He kissed her again, chuckling. “Not for everyone.”
“You talk too much.”
He smiled down at her and kissed her. He’d met plenty of women like Maggie before. Hell, he was just like her. Quick sex. Eyes closed. No talking. Get your rocks off and go.
But Arlan kept his eyes open, gazing down at her incredible face as he stroked her rib cage and the taut muscles running the length of her belly.
Maggie wiggled out of her jeans and lay completely naked beside him, except for the tiny scrap of black lace she wore as panties. Arlan drew his fingertips lightly over her waist, her hips, down her thigh. She shifted her body and rolled onto her side, facing him. As he caressed her slender but muscular body, he gazed down at her, studying the pale fringe of lashes that framed her brown eyes and the tiny freckles on the tip of her nose.
She stroked his biceps, his pecs. Her touch was well-practiced. Exquisite, actually, as she thumbed his nipple, sending a hard tremor of pleasure through him, and he tried to think about something other than her naked body pressed against his.
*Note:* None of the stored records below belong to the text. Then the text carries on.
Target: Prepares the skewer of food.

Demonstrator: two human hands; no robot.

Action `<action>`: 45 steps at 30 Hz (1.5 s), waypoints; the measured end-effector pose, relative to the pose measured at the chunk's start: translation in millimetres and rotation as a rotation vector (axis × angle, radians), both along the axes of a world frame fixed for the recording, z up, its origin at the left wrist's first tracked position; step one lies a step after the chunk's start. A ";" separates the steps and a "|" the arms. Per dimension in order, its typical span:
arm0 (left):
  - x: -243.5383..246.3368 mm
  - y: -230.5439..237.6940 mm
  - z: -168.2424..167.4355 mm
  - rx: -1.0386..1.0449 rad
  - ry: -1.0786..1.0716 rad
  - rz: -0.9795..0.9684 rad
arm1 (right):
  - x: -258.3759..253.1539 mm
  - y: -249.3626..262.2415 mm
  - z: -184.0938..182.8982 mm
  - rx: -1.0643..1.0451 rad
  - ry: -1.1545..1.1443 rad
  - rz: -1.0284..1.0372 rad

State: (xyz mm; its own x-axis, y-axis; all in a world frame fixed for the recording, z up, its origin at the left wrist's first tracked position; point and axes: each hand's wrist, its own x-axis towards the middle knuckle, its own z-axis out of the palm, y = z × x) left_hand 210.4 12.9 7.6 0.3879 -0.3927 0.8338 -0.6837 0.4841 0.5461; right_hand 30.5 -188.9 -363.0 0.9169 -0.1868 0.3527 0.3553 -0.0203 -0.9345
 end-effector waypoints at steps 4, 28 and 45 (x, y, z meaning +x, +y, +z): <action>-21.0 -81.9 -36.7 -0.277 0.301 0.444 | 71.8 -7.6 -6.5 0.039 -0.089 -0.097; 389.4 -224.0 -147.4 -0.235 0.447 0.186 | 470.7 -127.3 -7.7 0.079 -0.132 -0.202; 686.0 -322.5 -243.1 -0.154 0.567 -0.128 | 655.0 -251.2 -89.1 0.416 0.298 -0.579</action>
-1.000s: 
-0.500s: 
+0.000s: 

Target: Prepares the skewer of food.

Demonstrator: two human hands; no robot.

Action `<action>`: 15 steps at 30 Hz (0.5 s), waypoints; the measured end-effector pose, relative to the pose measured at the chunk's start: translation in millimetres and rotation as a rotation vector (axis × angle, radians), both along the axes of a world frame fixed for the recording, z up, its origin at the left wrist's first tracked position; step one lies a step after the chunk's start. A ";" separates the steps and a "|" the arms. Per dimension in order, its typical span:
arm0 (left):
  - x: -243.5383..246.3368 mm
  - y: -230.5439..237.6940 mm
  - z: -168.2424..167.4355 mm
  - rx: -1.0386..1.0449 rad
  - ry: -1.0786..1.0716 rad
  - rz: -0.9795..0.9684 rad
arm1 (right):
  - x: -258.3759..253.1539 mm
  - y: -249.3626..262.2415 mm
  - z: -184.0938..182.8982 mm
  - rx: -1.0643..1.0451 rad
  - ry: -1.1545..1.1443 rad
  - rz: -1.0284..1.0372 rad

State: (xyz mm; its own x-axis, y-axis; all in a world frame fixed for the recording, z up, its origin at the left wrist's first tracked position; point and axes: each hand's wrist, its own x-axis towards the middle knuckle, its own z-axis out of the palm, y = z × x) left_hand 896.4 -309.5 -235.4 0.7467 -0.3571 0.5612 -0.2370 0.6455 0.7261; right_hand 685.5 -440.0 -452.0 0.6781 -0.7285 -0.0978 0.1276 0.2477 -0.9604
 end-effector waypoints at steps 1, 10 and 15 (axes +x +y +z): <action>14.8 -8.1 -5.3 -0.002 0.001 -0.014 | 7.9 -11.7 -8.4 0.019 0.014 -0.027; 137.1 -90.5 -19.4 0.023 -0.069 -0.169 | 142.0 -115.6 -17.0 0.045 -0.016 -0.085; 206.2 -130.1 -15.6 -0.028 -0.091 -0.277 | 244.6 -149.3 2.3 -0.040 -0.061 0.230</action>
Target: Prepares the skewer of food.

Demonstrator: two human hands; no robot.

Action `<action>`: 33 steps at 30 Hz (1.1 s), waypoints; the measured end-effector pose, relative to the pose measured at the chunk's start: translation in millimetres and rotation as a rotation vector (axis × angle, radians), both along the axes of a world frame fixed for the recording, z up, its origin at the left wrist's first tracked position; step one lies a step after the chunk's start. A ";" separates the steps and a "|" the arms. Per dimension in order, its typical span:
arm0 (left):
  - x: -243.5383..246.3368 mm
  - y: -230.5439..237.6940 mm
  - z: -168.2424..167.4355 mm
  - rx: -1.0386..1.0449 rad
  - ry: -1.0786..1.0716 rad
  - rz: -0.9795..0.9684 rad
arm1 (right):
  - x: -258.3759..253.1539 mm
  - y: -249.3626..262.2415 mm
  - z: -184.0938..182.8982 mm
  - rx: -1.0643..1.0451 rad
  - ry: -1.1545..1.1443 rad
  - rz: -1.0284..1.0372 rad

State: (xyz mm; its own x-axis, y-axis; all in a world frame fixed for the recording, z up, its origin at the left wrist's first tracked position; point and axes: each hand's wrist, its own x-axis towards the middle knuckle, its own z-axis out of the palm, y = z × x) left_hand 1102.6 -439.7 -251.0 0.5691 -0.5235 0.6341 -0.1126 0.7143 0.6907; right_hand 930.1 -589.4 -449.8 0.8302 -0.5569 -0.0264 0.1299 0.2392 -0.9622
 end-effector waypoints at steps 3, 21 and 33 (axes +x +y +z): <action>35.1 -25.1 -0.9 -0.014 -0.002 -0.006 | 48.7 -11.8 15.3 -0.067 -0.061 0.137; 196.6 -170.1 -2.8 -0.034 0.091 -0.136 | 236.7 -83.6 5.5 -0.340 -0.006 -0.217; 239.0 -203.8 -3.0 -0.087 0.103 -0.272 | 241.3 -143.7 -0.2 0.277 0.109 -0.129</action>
She was so adept with her attention to him that he was concerned that while he was telling her not to rush, his body would rush to the finish line.
He thought about the broken leg of his kitchen table he needed to repair.
And her perfect, hard nipples.
And the milk that had probably soured in his refrigerator while he was in Greece.
And the patch of golden hair he knew was just beneath the black fabric of her panties…
He rolled her onto her back and lowered his body over hers. He kissed her breasts, the flat of her belly, then just above the waistband of her panties. Then he tugged on the stretch fabric with his index finger.
She sucked in a breath, sliding her fingers into his hair.
Arlan took his time with his kisses. Maggie moaned, lifting her hips, writhing beneath him. She seemed so sweet, so lost, that he wanted to draw out her pleasure as long as he possibly could.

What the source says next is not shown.